Jens Goennemann, also a former managing director of Airbus Group Australia Pacific, said at present, shipbuilding can be broken into four categories, with Australia falling into one with two of its oldest allies.
"There are four categories of countries for ship builds," Goenneman began. "You have countries like the US, and they build enough ... naval ships, warships that they can sustain a workforce in its own right.
"Then you have countries like Korea and Japan, who have such a massive commercial ship build industry that they can grow on that workforce to build naval ships.

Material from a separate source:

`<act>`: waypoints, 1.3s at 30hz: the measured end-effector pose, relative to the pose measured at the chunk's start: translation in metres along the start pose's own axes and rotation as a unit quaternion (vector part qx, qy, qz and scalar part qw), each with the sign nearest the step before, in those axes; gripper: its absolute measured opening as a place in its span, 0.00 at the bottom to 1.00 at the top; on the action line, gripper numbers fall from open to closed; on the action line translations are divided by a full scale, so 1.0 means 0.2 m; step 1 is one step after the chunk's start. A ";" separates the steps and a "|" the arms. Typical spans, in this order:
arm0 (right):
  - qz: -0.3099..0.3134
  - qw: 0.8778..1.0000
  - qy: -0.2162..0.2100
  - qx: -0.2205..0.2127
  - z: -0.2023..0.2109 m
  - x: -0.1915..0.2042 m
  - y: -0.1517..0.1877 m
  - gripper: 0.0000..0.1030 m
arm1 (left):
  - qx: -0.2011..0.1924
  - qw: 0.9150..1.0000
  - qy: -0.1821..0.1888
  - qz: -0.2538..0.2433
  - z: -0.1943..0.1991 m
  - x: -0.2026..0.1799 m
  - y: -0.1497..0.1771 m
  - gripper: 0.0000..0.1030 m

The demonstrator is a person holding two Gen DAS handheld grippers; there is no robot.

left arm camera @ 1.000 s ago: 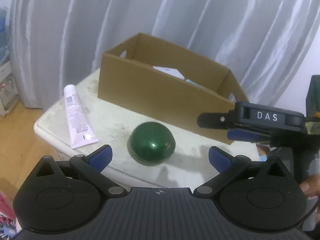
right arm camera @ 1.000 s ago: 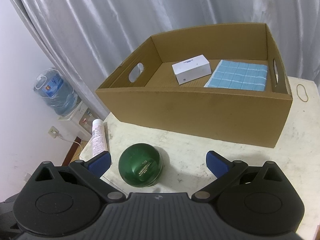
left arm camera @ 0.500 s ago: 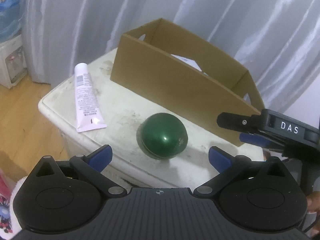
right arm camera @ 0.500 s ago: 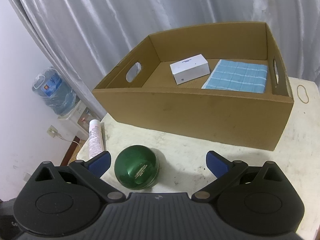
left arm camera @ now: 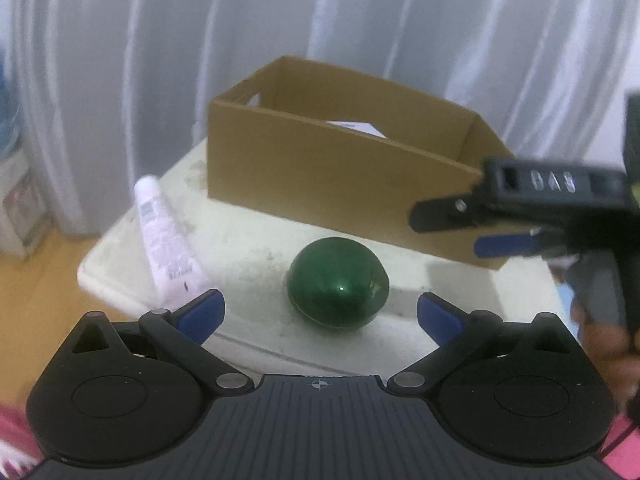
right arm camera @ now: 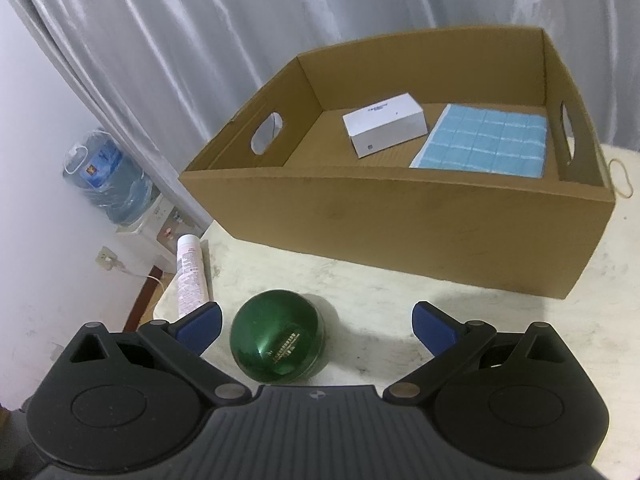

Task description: Organize objects

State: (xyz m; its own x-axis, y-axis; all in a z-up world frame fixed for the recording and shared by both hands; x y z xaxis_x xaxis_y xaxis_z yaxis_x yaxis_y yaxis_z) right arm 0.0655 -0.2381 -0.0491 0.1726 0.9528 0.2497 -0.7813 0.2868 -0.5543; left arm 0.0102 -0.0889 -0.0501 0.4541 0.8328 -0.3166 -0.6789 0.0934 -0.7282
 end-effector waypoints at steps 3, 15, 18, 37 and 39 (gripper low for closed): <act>-0.019 1.000 -0.018 0.013 -0.03 -0.01 -0.01 1.00 | 0.007 0.999 0.002 -0.041 -0.04 -0.02 0.00 1.00; -0.036 0.995 -0.043 0.077 -0.22 0.05 -0.01 0.97 | 0.095 0.981 0.004 -0.170 -0.30 -0.08 0.06 0.99; -0.020 0.995 -0.040 0.084 -0.26 0.08 0.00 0.95 | 0.103 0.981 0.010 -0.162 -0.34 -0.05 0.06 0.98; 0.045 0.988 -0.029 0.144 -0.44 0.23 0.05 0.81 | 0.113 0.985 0.032 -0.123 -0.45 0.01 0.08 0.80; 0.038 0.988 -0.031 0.149 -0.45 0.23 0.06 0.81 | 0.110 0.986 0.032 -0.124 -0.46 0.00 0.08 0.80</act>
Point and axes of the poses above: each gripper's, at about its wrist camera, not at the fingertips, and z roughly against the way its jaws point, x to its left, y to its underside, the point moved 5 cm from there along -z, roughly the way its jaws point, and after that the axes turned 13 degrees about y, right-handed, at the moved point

"Then you have countries in the third category. I would give them the yellow light. Not the green light, the yellow light, like Spain, France, Germany and Italy, to name a few, who have a healthy mix of both. They can get by.
"And then you have countries who have the ambition to build and sustain their own ships, but don't have the supporting industry for that. And Australia and Canada and the United Kingdom, they fall into this category."
Goennemann said while falling into this fourth category might sound like a negative outcome, there are opportunities from both a naval capabilities perspective as well as manufacturing as a whole.
"The United Kingdom has used the build of their nuclear submarines as their moonshot opportunity and built an industry around it," Goennemann said.
"And if we do that, and learn from that, and do that in Australia, I think that provides a massive opportunity. It is so tempting from the manufacturing viewpoint that we will not leave that opportunity untapped."
The UK is currently in the process of partially replacing 13 of its Type 23 Frigates with BAE Systems Type 26 Frigate, the Global Combat Ship (GCS). The Type 26 has been proposed by BAE Systems to Australia as part of the company's tender for the $35 billion Future Frigates Program.
Meanwhile, Canada has been modernising its naval capabilities over the past several years, with Defence Minister Harjit Sajjan unveiling a new 20-year defence policy, which includes plans for 15 new warships.
Australia's naval upgrade has been gaining traction since the release of the 2016 Defence White Paper. Australia will spend $89 billion over the coming years building 12 Future Submarines, 12 Offshore Patrol Vessels and nine Future Frigates.